** Task inputs follows **

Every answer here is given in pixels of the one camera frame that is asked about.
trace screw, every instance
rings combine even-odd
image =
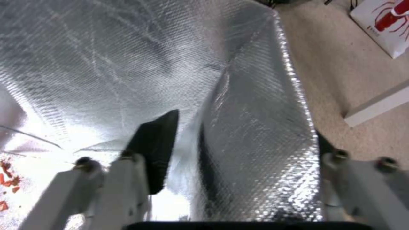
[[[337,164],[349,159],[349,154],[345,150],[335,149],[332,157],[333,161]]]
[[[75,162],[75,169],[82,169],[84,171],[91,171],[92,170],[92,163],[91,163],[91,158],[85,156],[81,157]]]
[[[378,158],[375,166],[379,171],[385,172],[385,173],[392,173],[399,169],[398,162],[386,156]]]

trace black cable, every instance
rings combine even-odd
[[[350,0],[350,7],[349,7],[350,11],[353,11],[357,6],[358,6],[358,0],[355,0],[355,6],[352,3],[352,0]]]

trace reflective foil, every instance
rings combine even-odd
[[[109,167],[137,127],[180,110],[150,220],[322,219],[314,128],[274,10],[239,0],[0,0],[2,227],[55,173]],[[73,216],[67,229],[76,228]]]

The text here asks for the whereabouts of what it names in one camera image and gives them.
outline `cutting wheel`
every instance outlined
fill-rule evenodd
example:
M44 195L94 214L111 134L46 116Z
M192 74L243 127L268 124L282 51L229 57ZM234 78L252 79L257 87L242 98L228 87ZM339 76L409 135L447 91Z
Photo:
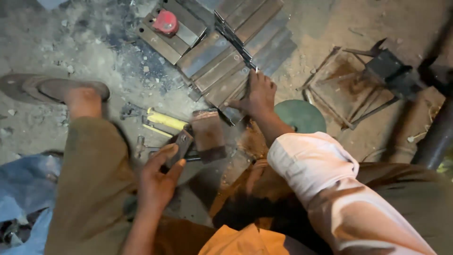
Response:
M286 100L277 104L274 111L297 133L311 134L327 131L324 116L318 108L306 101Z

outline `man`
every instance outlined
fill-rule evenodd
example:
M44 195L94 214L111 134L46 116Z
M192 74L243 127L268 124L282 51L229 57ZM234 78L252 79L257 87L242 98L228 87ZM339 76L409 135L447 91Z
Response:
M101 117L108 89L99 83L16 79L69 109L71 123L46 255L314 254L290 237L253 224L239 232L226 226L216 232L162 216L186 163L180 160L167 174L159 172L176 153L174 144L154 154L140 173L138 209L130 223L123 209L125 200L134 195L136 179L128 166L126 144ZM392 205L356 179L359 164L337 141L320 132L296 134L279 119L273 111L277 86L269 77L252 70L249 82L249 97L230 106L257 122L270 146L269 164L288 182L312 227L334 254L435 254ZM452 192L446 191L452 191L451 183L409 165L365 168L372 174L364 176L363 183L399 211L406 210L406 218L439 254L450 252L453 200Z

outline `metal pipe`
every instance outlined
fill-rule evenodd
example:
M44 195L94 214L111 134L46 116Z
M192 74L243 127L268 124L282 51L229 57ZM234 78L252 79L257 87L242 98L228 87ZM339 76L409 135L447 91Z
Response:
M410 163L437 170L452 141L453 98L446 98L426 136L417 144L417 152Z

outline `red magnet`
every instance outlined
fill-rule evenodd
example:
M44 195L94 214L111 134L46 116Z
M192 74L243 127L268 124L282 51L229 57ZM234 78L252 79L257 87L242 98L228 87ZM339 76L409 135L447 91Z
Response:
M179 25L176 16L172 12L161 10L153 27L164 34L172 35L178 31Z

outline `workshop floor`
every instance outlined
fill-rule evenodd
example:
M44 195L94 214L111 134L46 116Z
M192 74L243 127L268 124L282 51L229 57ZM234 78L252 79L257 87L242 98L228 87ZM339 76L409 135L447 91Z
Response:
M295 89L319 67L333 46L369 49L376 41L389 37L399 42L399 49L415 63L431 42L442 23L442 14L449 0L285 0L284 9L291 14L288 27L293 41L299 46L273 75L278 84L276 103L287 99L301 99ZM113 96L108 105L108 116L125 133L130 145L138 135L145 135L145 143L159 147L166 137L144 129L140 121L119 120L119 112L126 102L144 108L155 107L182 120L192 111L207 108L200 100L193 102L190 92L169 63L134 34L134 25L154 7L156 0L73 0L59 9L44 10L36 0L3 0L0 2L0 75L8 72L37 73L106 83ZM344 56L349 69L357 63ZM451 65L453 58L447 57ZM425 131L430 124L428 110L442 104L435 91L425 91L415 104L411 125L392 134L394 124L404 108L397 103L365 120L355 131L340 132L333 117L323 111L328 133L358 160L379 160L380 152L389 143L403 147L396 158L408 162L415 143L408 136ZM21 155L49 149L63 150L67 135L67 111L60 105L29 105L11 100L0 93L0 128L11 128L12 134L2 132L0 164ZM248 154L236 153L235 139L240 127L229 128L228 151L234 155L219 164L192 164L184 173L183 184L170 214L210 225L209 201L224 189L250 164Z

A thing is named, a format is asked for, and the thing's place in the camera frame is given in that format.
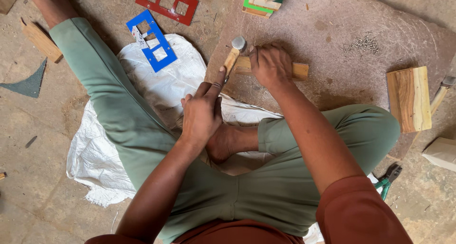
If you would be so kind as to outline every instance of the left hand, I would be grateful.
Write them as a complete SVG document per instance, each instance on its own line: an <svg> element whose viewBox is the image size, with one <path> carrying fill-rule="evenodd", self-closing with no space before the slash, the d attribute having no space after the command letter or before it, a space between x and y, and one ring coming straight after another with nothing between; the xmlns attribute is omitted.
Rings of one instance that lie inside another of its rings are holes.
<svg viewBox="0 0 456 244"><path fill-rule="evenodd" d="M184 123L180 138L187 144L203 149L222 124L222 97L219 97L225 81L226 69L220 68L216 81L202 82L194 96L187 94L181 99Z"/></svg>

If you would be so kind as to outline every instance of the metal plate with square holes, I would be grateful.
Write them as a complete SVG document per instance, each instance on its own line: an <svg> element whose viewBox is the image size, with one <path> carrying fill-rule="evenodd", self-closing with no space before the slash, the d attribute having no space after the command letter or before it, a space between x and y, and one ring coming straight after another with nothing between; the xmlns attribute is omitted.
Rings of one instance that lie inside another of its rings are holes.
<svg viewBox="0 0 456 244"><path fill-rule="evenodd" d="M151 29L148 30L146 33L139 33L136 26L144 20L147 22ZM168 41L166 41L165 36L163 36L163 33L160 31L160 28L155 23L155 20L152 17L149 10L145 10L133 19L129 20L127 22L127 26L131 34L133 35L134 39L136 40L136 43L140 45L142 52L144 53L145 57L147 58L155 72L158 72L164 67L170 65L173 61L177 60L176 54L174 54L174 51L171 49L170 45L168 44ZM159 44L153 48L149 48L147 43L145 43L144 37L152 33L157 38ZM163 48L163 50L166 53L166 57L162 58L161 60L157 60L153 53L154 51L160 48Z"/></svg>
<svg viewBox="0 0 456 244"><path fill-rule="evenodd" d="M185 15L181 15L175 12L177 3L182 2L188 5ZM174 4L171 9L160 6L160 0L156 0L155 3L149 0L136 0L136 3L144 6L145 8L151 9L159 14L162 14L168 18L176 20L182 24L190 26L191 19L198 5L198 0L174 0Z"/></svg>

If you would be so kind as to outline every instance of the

** End of Task inputs **
** Task inputs follows **

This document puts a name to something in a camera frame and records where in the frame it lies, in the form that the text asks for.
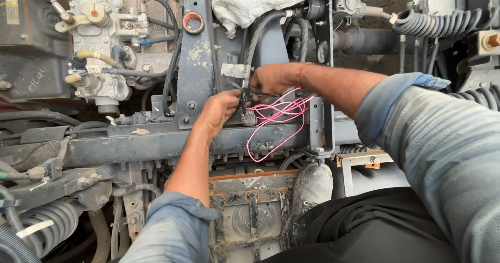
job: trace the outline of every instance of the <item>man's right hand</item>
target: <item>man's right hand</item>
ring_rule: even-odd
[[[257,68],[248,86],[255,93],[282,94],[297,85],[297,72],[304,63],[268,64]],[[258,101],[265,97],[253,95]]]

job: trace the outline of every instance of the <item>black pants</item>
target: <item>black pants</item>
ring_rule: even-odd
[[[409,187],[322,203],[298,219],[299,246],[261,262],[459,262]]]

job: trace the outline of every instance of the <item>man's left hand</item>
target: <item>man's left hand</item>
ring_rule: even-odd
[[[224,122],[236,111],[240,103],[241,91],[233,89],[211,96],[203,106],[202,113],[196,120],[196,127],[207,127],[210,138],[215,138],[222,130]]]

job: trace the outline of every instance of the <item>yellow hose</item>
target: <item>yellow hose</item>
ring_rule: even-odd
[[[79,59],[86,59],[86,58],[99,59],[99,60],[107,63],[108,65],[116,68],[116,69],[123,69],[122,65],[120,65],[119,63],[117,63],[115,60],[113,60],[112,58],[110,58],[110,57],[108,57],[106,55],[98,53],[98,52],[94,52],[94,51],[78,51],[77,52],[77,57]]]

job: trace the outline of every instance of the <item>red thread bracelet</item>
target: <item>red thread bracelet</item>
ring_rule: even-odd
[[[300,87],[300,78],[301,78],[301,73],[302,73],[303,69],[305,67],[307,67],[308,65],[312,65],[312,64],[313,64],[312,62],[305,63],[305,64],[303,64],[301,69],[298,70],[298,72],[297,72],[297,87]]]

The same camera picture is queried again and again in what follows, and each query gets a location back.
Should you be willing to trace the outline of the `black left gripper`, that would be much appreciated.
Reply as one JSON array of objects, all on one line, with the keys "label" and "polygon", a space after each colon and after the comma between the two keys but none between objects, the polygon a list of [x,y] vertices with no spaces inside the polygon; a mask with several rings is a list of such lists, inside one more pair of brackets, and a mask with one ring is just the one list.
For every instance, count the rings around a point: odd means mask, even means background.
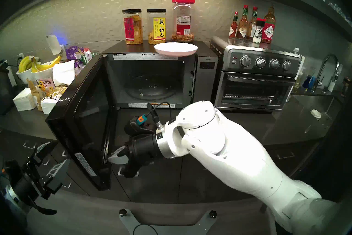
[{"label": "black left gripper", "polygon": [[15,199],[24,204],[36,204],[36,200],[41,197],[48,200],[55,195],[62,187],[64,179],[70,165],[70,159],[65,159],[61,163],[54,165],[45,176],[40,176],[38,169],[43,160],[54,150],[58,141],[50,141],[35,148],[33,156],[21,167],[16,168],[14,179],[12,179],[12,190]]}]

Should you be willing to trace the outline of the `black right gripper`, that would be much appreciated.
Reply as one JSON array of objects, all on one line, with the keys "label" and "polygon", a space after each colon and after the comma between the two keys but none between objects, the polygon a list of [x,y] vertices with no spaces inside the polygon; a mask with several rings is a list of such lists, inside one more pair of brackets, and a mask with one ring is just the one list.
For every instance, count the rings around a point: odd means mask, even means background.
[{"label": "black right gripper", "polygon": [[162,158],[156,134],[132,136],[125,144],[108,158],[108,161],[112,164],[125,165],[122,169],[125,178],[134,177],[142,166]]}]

** End of Task inputs **

After you work out how many lines in the material hold the word "Should", please respond with that number alone.

2